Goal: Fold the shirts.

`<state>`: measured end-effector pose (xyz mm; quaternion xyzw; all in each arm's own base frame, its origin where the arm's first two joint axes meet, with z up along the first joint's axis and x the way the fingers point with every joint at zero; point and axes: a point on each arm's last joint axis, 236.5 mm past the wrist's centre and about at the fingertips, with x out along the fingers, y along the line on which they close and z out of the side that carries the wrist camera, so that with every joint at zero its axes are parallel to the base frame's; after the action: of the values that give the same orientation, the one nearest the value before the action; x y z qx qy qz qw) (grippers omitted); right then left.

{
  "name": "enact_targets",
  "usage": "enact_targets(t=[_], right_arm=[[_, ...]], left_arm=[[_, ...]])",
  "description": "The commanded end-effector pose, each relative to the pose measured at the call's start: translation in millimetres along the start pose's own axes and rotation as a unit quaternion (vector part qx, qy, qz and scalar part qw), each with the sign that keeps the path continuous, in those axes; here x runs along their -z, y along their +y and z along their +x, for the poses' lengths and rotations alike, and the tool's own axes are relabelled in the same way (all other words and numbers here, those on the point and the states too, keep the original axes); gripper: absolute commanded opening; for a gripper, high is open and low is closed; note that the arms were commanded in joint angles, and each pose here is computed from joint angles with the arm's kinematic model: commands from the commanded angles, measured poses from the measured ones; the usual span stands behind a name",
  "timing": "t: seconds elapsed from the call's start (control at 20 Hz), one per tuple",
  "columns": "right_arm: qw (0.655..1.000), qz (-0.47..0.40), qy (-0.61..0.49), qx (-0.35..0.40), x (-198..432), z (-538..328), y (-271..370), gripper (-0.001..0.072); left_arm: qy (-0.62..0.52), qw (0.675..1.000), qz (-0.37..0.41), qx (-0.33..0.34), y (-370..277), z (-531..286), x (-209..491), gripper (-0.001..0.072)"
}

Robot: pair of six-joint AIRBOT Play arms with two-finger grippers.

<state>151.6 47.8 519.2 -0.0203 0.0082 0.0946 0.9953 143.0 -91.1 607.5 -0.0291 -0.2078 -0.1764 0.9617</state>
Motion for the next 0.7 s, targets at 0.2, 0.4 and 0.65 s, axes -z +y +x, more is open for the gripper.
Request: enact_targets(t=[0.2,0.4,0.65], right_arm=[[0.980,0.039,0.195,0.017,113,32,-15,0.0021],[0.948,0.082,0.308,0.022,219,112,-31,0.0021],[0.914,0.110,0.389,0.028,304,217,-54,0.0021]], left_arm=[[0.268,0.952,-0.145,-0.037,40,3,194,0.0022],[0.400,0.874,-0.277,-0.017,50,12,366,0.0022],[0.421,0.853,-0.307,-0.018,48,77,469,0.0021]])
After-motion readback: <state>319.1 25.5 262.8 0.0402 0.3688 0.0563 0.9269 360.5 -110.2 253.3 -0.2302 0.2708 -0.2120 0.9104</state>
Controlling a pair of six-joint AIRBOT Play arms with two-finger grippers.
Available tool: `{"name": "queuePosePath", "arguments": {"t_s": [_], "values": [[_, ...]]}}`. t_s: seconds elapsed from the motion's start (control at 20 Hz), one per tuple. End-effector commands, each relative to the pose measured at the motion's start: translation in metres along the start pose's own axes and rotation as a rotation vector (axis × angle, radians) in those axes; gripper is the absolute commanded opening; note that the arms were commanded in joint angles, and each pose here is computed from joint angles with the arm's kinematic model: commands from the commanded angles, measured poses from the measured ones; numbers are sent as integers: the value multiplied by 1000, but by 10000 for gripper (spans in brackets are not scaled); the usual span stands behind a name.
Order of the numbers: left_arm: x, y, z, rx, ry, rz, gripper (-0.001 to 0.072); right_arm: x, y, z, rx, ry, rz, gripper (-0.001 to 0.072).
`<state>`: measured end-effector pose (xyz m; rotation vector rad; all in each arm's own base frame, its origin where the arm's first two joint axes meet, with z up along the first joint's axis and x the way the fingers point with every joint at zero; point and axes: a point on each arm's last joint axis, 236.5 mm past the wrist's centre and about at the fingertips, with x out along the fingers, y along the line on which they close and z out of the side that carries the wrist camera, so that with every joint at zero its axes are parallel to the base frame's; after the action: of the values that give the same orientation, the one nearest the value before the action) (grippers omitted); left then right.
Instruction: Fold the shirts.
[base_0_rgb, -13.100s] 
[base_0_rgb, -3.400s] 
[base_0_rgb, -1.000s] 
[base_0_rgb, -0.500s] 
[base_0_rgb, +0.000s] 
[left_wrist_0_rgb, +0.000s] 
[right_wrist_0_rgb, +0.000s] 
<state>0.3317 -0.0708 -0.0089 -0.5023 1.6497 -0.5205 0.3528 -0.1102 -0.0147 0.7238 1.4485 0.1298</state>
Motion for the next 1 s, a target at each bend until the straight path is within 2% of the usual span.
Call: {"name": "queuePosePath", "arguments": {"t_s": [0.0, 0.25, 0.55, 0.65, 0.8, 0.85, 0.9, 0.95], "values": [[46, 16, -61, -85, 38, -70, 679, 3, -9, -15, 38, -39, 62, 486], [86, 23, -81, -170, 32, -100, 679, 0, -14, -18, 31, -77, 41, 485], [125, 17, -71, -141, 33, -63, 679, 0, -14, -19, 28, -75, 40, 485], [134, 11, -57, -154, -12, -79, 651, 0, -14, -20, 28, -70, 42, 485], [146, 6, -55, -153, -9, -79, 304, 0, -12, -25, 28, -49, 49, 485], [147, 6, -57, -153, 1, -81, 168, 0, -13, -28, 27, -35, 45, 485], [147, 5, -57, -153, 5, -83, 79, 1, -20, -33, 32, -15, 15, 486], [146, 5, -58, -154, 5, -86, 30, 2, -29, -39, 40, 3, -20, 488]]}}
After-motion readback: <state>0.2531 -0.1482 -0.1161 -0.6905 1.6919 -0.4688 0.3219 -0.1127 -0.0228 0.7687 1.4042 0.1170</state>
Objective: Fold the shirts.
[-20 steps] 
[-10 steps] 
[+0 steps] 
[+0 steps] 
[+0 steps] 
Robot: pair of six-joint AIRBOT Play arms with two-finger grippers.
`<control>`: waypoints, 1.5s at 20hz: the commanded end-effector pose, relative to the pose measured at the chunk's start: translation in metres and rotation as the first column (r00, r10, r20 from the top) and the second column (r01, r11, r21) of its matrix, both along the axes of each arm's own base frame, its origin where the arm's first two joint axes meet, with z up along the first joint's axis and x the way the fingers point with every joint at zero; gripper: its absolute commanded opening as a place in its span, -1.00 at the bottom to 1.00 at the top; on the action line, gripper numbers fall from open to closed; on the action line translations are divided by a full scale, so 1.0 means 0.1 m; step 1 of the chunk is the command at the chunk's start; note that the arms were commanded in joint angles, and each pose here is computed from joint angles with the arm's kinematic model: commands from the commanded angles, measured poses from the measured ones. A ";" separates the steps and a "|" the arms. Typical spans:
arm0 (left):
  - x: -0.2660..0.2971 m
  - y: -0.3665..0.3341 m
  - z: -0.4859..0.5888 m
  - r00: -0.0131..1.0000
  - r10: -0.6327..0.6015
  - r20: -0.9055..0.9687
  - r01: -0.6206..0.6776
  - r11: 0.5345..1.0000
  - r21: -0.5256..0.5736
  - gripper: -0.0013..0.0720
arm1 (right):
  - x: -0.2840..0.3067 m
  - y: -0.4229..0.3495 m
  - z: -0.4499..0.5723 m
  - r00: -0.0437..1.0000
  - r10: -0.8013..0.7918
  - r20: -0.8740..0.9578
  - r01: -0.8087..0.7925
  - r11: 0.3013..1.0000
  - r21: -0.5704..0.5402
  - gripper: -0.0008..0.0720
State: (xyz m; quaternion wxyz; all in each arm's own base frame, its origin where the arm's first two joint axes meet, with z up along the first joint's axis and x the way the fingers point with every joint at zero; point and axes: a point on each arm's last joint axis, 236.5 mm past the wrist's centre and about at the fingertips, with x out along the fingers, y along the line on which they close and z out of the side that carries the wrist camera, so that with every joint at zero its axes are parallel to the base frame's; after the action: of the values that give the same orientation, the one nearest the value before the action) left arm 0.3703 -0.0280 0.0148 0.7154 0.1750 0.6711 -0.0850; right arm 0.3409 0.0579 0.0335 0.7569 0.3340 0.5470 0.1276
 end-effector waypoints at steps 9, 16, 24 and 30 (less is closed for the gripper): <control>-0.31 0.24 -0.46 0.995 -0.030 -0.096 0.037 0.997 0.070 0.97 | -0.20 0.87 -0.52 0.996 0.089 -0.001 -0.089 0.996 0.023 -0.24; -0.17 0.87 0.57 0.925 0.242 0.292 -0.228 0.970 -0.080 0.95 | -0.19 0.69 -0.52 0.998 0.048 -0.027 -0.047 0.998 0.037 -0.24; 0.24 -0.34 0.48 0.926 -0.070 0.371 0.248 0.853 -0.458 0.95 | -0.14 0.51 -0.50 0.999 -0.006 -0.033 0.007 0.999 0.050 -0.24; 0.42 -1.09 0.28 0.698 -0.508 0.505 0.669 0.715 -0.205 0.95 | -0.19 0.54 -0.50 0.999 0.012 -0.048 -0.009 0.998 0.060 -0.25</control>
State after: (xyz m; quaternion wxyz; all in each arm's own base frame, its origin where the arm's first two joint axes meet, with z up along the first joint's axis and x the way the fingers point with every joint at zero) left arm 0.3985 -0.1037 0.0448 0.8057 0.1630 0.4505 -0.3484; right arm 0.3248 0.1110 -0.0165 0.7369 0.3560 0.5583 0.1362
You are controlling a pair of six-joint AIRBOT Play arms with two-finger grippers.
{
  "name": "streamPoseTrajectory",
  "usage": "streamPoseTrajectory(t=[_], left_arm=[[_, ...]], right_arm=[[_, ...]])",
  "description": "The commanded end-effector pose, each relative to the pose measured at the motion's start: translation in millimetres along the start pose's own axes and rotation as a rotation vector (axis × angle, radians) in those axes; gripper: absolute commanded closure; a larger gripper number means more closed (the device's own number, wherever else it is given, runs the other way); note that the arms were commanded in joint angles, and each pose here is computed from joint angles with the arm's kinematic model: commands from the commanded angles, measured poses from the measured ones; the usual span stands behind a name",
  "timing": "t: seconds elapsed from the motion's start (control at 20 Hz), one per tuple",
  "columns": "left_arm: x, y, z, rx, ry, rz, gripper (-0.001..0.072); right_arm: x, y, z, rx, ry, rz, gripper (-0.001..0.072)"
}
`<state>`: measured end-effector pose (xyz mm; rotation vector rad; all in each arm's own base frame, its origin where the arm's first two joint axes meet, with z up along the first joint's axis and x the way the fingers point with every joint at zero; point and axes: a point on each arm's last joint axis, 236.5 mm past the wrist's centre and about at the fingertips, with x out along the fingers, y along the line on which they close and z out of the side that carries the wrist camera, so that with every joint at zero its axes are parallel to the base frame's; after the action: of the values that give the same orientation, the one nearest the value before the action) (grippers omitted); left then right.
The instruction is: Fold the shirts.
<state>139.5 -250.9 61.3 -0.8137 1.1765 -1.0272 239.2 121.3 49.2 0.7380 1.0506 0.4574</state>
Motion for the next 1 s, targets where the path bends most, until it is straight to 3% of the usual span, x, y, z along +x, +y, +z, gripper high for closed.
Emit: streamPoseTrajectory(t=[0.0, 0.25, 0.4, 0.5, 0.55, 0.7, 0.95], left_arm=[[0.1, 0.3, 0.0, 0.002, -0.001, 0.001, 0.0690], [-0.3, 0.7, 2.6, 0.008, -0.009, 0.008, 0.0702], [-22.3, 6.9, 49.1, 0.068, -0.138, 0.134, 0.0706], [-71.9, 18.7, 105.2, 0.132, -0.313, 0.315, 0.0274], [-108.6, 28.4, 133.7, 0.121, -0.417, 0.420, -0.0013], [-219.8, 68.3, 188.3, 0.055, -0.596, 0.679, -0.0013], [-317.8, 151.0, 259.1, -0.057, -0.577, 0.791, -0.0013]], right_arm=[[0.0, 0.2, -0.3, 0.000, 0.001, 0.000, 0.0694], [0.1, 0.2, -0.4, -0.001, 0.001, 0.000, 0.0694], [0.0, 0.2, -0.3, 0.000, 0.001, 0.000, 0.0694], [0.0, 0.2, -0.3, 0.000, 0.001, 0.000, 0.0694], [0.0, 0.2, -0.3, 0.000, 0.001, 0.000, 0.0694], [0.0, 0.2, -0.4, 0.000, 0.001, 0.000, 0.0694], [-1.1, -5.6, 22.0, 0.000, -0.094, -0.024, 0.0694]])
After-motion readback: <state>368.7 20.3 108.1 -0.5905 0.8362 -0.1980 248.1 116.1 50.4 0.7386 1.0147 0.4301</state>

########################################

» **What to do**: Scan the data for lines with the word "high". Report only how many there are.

» **Response area**: 2